=== Task goal ===
Examine the entries and show every line in which the word "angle" is found.

=== Information shown ===
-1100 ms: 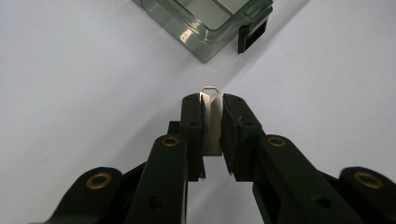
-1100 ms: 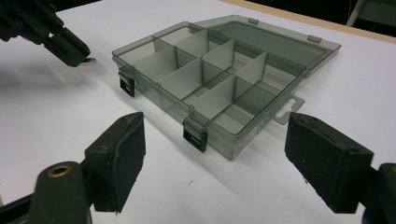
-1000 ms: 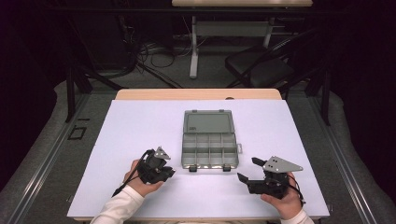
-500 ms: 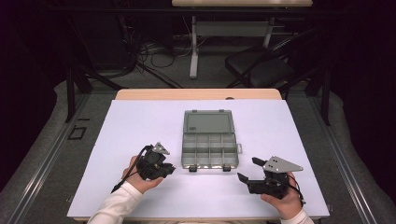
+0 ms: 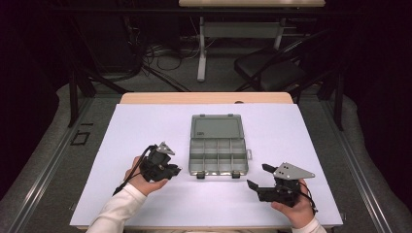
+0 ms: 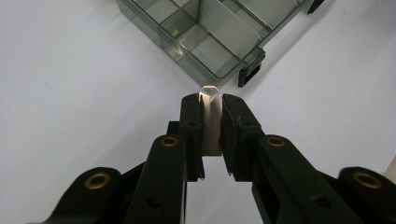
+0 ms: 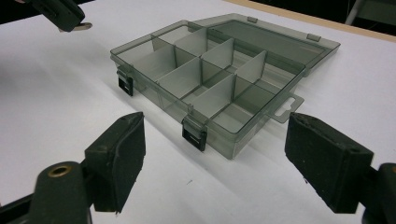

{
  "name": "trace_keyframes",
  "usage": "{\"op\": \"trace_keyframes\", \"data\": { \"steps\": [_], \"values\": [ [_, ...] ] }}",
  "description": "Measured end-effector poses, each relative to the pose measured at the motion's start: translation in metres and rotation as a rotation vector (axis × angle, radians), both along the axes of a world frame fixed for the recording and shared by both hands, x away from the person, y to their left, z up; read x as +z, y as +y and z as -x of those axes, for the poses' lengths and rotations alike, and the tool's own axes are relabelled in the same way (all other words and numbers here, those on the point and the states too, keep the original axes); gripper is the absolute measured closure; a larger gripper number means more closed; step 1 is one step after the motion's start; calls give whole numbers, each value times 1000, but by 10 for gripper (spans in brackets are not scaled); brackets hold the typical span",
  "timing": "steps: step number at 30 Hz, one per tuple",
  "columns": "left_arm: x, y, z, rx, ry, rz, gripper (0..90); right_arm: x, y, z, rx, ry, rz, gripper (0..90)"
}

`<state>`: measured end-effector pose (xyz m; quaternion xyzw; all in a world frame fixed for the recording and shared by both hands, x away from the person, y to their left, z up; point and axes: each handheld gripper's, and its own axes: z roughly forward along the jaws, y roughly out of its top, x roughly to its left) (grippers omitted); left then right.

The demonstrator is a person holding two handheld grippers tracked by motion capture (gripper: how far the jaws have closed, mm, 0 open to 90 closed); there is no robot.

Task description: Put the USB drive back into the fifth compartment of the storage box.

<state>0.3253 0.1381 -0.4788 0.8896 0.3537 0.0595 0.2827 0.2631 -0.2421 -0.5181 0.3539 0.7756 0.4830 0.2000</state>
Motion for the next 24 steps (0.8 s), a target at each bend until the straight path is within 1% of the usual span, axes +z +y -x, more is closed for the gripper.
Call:
{"op": "trace_keyframes", "data": {
  "steps": [4, 7, 9, 13, 24],
  "values": [
    [4, -3, -2, -12, 4, -8, 788, 0, 0, 0, 0, 1, 2, 203],
    [5, -6, -4, -25, 14, -16, 788, 0, 0, 0, -1, 1, 0, 203],
    [6, -8, -5, -29, 15, -25, 789, 0, 0, 0, 0, -1, 1, 203],
    [7, -12, -7, -36, 20, -30, 789, 0, 0, 0, 0, 0, 0, 204],
    [10, -22, -16, -45, 26, -28, 789, 0, 0, 0, 0, 0, 0, 204]
  ]
}}
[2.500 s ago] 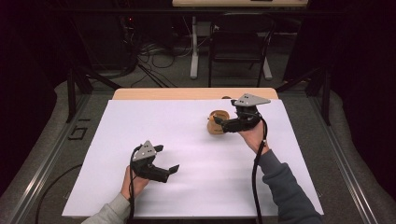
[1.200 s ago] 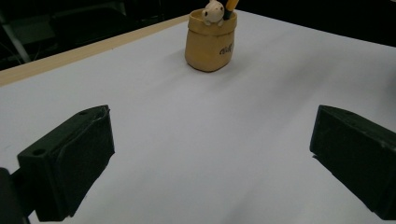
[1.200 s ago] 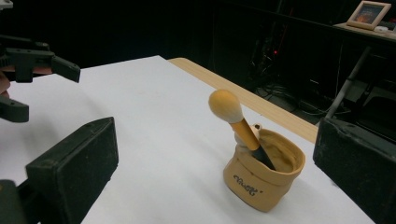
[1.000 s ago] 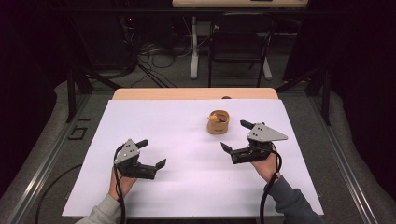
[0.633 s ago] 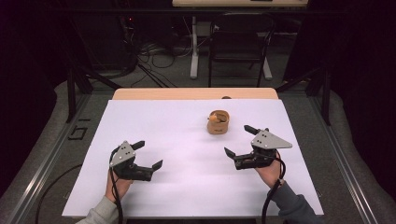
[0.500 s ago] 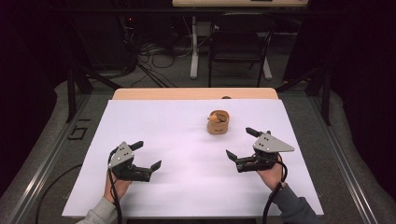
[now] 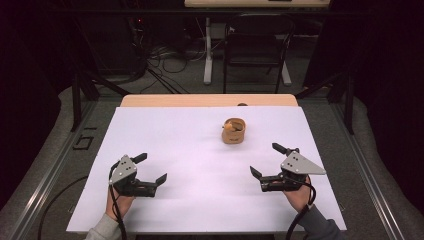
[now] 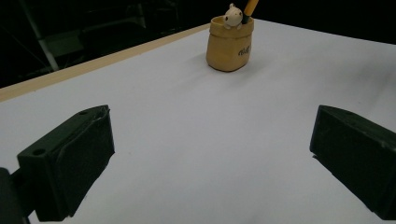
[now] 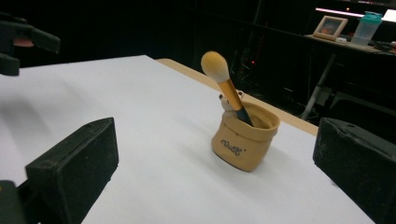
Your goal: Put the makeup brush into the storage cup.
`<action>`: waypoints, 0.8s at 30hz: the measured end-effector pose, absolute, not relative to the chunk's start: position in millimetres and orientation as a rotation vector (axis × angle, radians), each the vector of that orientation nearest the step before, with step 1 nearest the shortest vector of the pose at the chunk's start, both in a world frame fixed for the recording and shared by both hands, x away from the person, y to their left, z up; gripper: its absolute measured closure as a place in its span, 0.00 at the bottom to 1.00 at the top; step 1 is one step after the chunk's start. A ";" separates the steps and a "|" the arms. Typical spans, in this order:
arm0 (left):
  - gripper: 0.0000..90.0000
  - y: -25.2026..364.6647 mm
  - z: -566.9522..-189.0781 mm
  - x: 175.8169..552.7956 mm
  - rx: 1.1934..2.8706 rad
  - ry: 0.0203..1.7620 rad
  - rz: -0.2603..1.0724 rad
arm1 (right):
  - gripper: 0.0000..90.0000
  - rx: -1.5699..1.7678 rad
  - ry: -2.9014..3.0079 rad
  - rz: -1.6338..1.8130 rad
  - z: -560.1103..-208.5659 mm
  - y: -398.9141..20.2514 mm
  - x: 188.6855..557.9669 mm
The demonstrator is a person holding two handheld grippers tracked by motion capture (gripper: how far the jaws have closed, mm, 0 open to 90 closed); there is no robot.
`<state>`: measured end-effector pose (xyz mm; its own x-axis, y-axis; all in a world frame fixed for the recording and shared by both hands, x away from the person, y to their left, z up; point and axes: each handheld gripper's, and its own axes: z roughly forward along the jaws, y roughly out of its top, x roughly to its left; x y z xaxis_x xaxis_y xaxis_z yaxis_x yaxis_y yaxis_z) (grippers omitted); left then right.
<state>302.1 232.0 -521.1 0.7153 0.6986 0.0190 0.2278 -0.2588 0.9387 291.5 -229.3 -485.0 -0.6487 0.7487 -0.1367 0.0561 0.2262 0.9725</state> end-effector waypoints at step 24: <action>0.00 238.4 -532.0 291.7 1.842 0.756 0.496 | 0.00 0.779 1.911 1.424 -508.1 -242.2 273.3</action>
<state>291.7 238.4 -532.0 0.7160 0.6980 -0.0092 0.2693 -0.2640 0.9262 273.3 -242.2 -508.1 -0.6312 0.7641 -0.1333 0.0910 0.2437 0.9656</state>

=== Response to this task ===
  "description": "Measured end-effector poses, each relative to the pose measured at the motion's start: translation in metres and rotation as a rotation vector (axis × angle, radians), both along the axes of a world frame fixed for the recording and shared by both hands, x away from the person, y to their left, z up; read x as +z, y as +y and z as -x of those axes, for the poses' lengths and rotations alike, and the tool's own axes are relabelled in the same way (all other words and numbers here, those on the point and the states too, keep the original axes); gripper is the absolute measured closure; a larger gripper number means more closed; step 1 is one step after the motion's start; calls give whole numbers, each value times 1000, but by 10 for gripper (spans in brackets are not scaled); brackets hold the typical span",
`<action>`: waypoints, 0.8s at 30hz: the measured end-effector pose, absolute, not relative to the chunk's start: position in millimetres and orientation as a rotation vector (axis × angle, radians), each the vector of that orientation nearest the step before, with step 1 nearest the shortest vector of the pose at the chunk's start, both in a world frame fixed for the recording and shared by both hands, x away from the person, y to their left, z up; gripper: its absolute measured closure as a place in its span, 0.00 at the bottom to 1.00 at the top; step 1 is one step after the chunk's start. A ";" separates the steps and a "|" the arms. Typical spans, in this order:

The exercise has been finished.